Here's the (rather overheated) letter. Conveniently, it was followed a couple of days later by a crowd-sourced rating of top economics departments.... Of the 200 or so economists signing the letter, the number who teach at the top ten departments is four: Michael Boskin from Stanford... Robert Lucas from Chicago... and two from Columbia. We'll add the Nobel Laureate.... That makes five out of two hundred from top ten departments or the equivalent. On the other hand, Hillsdale College is well represented (four signers), as are conservative think tanks....
A letter like this is a political exercise, and the currency of politics is reputation. Whoever circulated the letter knew full well that the more famous economists from prestigious departments who signed it, the more impact it would have among people who actually care what experts think. And this is the best they could do...

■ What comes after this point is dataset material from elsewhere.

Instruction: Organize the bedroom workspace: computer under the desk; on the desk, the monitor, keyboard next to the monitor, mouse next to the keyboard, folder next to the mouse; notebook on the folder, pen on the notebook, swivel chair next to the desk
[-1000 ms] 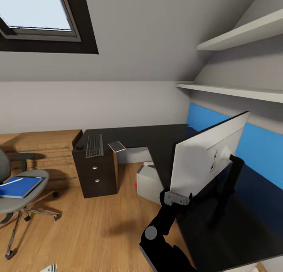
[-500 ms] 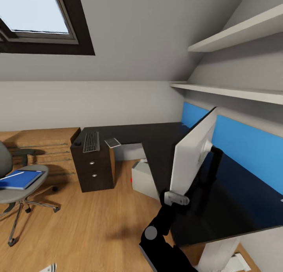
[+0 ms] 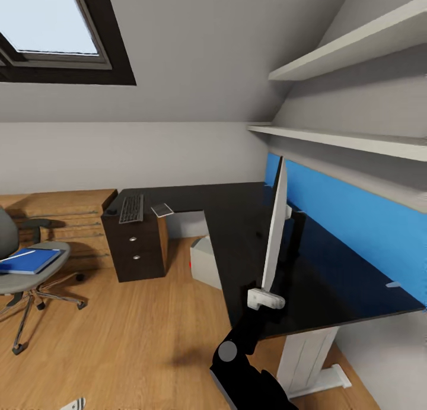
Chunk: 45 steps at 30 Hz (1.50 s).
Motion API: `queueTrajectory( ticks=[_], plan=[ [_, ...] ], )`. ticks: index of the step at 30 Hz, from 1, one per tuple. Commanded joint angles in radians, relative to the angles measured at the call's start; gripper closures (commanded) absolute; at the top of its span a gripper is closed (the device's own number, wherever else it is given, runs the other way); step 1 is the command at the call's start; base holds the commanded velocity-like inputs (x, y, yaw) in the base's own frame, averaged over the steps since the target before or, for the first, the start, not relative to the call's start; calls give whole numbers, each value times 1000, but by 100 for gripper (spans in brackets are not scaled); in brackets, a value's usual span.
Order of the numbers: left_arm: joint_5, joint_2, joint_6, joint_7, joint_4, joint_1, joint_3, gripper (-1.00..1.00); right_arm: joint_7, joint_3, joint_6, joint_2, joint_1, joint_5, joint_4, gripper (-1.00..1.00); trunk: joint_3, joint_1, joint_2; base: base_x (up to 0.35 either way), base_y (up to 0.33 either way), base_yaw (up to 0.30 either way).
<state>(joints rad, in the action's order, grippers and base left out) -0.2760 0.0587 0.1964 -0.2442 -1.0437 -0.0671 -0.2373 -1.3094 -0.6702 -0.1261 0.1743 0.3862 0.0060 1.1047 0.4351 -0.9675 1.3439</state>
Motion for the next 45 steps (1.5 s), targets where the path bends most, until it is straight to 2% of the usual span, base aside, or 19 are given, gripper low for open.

Indeed. They also couldn't get even 200 to sign on for "repeal"--all they would sign on to is "repeal-and-replace."
And they couldn't get 200 to sign on to any specific replacement: just a vague fuzzy generic "replace."
And they couldn't get 200 to say a single word about why they think the CBO score of the bill is wrong--I mean, if it levies big taxes it is likely to reduce the deficit, right? The argument that it (a) levies big taxes and (b) increases the deficit is rather incoherent.
And they couldn't get more than two former Republican CEA members to sign on either...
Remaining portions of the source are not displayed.